そのスピード能力でファンの大きな人気を集めた中距離の名馬

第5回のマイルチャンピオンシップを制覇したサッカーボーイは、同世代にオグリキャップ、スーパークリーク、イナリワンの平成3強と呼ばれる名馬がいましたが、尾花栗毛の派手な馬体と、長らく破られることの無かった函館競馬場の日本レコードを保有し、そのスピード能力でファンの大きな人気を集めた中距離の名馬です。

平成3強と比較すると、GⅠ勝利数などで見劣りのする成績だったサッカーボーイですが、平成3強が種牡馬としてはいずれも失敗に終わったのとは対照的に、見事に成功を収めるのです。サッカーボーイの引退時には、当時内国産馬を繋養していなかった(内国産馬を繋養しないという方針だった)社台スタリオンステーションがサッカーボーイを繋養したのは恐らく素人では見抜けない種牡馬としての素質を認めたからでしょう。
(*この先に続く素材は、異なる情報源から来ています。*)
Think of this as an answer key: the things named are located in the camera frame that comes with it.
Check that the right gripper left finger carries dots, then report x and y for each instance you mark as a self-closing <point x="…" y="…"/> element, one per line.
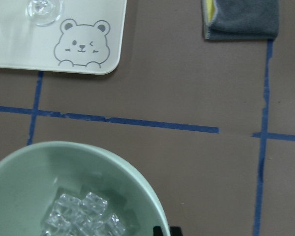
<point x="157" y="231"/>

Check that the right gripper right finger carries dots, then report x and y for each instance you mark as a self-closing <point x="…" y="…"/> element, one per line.
<point x="176" y="231"/>

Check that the green bowl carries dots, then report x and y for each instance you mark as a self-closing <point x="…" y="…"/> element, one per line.
<point x="32" y="177"/>

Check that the cream bear serving tray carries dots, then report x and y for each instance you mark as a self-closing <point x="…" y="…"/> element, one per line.
<point x="86" y="39"/>

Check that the grey folded cloth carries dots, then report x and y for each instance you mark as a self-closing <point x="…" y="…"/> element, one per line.
<point x="240" y="19"/>

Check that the clear wine glass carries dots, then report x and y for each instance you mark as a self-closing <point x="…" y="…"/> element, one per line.
<point x="44" y="12"/>

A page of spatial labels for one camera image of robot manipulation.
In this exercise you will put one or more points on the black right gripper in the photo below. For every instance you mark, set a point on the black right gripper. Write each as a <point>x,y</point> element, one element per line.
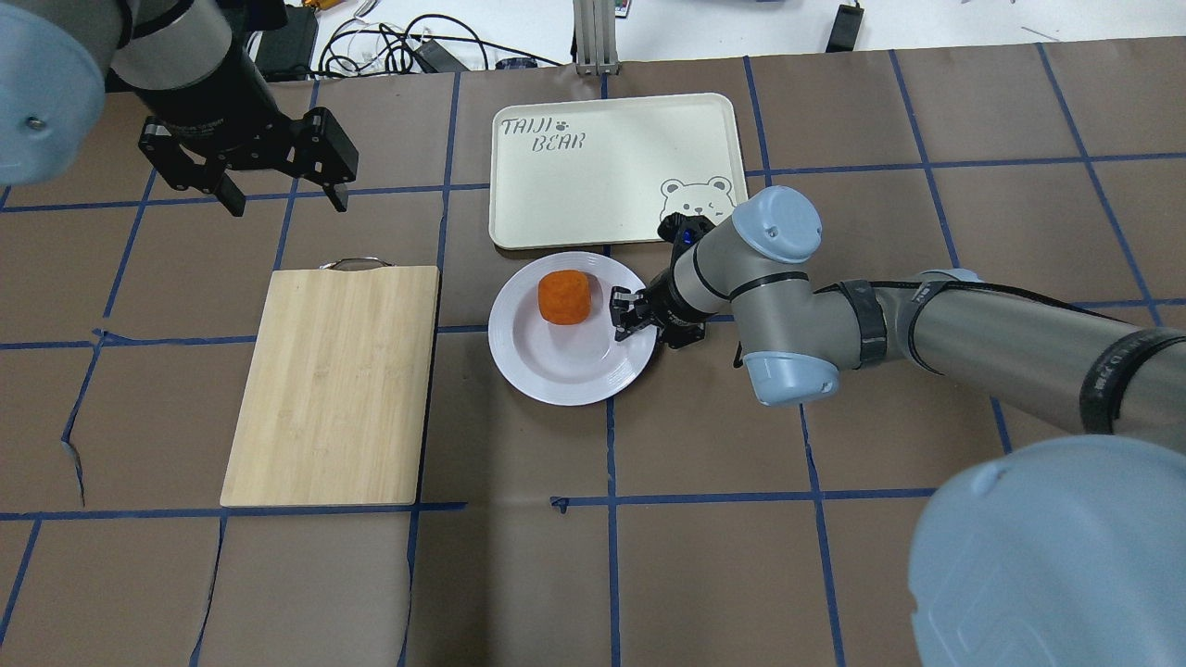
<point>669,312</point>

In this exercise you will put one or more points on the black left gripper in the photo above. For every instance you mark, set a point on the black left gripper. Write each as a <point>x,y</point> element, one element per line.
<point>215,119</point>

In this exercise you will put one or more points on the orange fruit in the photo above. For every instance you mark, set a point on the orange fruit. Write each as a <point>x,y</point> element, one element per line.
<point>563,297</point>

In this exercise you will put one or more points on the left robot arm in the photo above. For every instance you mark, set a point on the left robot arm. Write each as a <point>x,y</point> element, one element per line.
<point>57,54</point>

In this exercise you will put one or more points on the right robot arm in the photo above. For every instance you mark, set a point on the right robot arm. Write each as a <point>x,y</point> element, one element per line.
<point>1065,552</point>

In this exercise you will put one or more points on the cream bear tray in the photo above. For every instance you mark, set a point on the cream bear tray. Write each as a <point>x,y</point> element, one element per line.
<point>606,172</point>

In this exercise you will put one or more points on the white round plate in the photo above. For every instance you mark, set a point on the white round plate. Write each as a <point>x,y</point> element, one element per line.
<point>566,365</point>

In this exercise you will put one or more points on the bamboo cutting board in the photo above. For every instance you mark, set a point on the bamboo cutting board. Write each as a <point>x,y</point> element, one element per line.
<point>335,403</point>

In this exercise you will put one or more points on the black power adapter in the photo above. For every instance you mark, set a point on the black power adapter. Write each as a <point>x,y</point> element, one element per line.
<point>846,28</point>

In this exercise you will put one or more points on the aluminium frame post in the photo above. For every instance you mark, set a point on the aluminium frame post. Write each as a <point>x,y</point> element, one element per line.
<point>595,48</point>

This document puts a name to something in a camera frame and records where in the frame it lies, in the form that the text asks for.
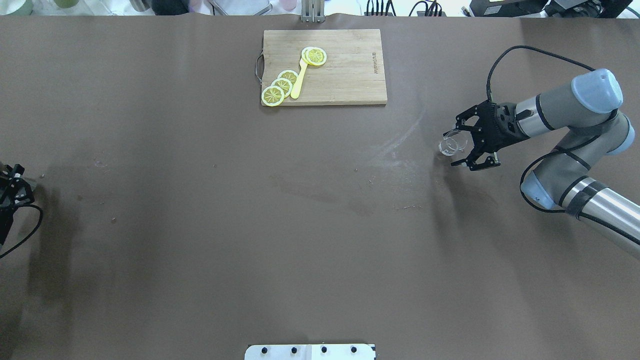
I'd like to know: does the bamboo cutting board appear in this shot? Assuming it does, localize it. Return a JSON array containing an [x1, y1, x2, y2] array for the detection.
[[262, 29, 387, 107]]

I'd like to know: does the metal tray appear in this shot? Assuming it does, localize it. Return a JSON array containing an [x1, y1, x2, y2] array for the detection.
[[208, 0, 273, 16]]

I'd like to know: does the lemon slice near spoon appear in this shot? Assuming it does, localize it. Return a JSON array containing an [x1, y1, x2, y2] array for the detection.
[[278, 69, 298, 85]]

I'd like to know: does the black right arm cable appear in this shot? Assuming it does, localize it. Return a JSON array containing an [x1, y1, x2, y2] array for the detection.
[[486, 45, 596, 103]]

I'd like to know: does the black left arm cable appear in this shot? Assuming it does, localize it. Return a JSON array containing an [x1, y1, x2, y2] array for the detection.
[[0, 204, 44, 259]]

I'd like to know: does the pink plastic cup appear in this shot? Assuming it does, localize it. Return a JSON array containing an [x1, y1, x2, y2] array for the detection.
[[279, 0, 298, 12]]

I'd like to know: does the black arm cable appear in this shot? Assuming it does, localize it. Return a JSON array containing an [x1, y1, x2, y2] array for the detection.
[[486, 45, 596, 103], [0, 204, 44, 259]]

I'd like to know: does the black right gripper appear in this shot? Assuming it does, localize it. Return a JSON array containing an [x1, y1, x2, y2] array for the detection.
[[451, 100, 523, 172]]

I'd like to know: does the lemon slice on spoon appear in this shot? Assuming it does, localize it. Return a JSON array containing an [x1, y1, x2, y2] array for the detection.
[[301, 47, 328, 66]]

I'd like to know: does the middle lemon slice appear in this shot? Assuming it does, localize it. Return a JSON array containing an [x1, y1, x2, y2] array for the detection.
[[271, 77, 294, 98]]

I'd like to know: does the clear glass shaker cup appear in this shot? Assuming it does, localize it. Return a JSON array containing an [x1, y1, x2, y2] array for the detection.
[[438, 129, 469, 157]]

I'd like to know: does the black cloth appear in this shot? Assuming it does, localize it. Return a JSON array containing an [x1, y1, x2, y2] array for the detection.
[[150, 0, 190, 16]]

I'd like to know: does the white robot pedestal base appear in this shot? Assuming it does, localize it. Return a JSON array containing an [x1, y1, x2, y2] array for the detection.
[[244, 343, 378, 360]]

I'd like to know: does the aluminium frame post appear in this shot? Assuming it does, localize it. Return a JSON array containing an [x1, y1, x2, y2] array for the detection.
[[301, 0, 326, 23]]

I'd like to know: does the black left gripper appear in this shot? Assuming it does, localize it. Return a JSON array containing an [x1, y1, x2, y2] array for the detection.
[[0, 163, 35, 210]]

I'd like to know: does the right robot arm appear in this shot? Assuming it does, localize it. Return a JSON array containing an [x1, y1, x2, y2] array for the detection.
[[452, 68, 639, 258]]

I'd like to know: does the yellow plastic spoon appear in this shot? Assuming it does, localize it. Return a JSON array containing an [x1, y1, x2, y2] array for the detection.
[[290, 55, 309, 100]]

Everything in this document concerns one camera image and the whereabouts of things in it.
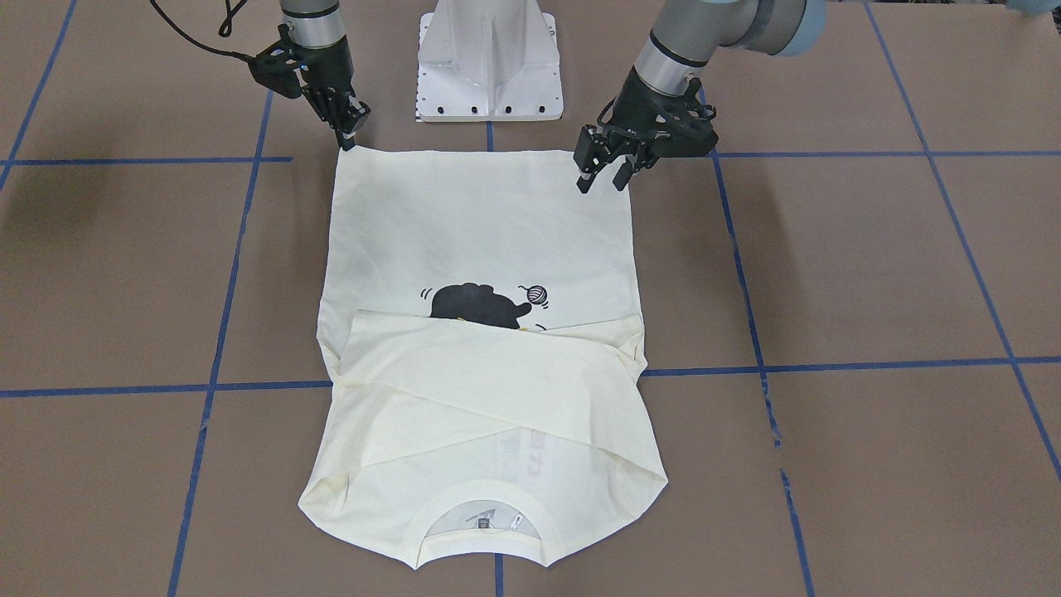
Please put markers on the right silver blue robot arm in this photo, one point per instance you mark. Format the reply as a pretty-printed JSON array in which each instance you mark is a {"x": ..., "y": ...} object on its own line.
[{"x": 318, "y": 44}]

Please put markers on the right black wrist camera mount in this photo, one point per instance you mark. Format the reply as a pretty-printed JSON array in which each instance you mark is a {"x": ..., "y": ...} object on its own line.
[{"x": 276, "y": 67}]

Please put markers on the white central column with base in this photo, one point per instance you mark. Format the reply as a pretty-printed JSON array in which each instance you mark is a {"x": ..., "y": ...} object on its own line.
[{"x": 484, "y": 61}]

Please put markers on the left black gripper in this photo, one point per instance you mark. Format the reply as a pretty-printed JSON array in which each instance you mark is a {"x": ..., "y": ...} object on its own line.
[{"x": 639, "y": 105}]

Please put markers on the cream long sleeve printed shirt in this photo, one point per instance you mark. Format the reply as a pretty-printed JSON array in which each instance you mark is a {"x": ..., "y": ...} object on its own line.
[{"x": 481, "y": 325}]

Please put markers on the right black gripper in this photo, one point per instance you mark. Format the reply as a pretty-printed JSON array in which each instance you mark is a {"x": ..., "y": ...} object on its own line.
[{"x": 324, "y": 76}]

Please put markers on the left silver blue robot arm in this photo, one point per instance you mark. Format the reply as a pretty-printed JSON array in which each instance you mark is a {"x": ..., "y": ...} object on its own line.
[{"x": 686, "y": 34}]

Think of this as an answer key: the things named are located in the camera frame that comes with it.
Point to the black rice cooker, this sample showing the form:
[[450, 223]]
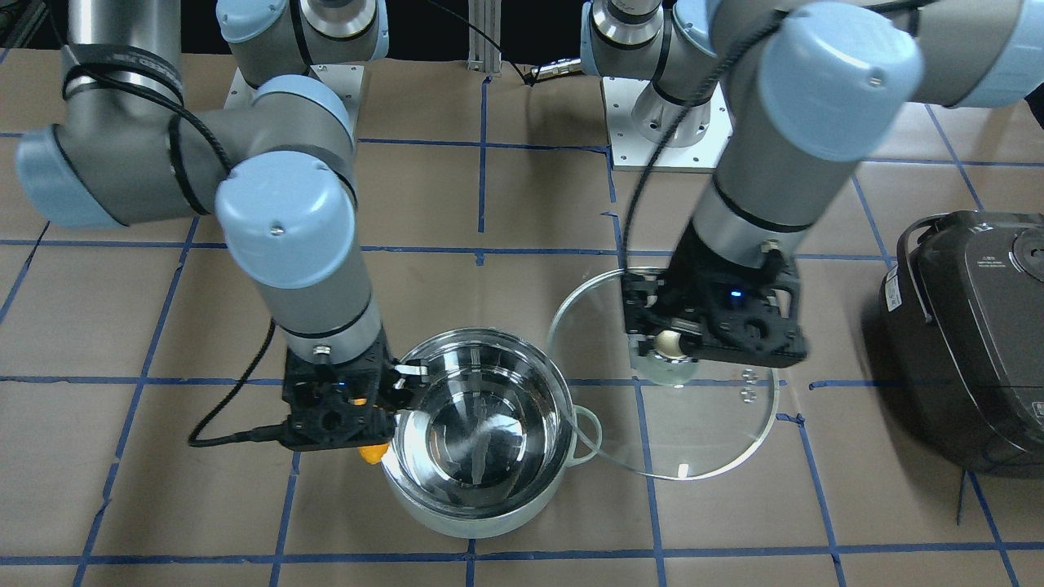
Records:
[[963, 309]]

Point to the glass pot lid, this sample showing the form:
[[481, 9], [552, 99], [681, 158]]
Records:
[[660, 416]]

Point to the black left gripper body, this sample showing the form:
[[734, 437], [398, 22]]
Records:
[[683, 281]]

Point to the aluminium frame post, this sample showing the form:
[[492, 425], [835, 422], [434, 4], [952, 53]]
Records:
[[483, 53]]

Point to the white steel cooking pot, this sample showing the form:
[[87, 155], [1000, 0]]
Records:
[[488, 445]]

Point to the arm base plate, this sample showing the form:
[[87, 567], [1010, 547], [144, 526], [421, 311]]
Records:
[[638, 118]]

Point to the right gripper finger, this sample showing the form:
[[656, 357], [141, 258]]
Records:
[[414, 378]]

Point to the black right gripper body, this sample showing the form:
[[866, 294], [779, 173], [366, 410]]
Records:
[[397, 390]]

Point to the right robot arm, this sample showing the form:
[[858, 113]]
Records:
[[276, 172]]

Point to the yellow corn cob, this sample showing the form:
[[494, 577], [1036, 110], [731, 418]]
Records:
[[373, 454]]

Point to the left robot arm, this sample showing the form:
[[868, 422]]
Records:
[[813, 88]]

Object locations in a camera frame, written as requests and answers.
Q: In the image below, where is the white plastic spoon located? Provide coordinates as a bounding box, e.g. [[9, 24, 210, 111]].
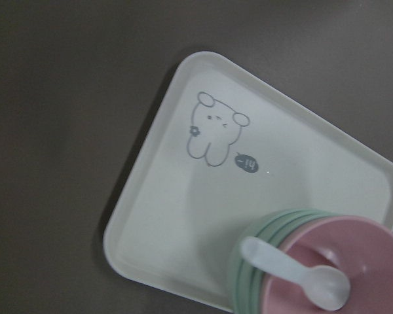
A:
[[239, 236, 351, 311]]

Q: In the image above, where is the pink bowl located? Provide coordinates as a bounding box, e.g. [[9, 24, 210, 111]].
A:
[[271, 216, 393, 313]]

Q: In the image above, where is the green bowl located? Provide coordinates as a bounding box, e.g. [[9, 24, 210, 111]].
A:
[[227, 208, 335, 313]]

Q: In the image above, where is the white rectangular tray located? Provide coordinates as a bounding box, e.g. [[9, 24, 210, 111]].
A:
[[103, 52, 393, 311]]
サッカーボーイの代表産駒と言えば菊花賞を制覇しクラシックでも活躍したナリタトップロード。更に菊花賞、春の天皇賞、宝塚記念を制覇したヒシミラクルがいます。サッカーボーイ自身は中距離で結果を残した馬でしたが、血統を見るとファイントップからディクタスに繋がるスタミナ豊富な血を持っていたサッカーボーイ。自身は中距離馬でしたが、その仔たちが見事の血に潜んでいた力を見せてくれたのです。また牝馬の産駒にも秋華賞馬のティコティコタックがおり、ヒシミラクルの印象とあいまって穴をあける種牡馬というイメージを持っている競馬ファンも多いと思います。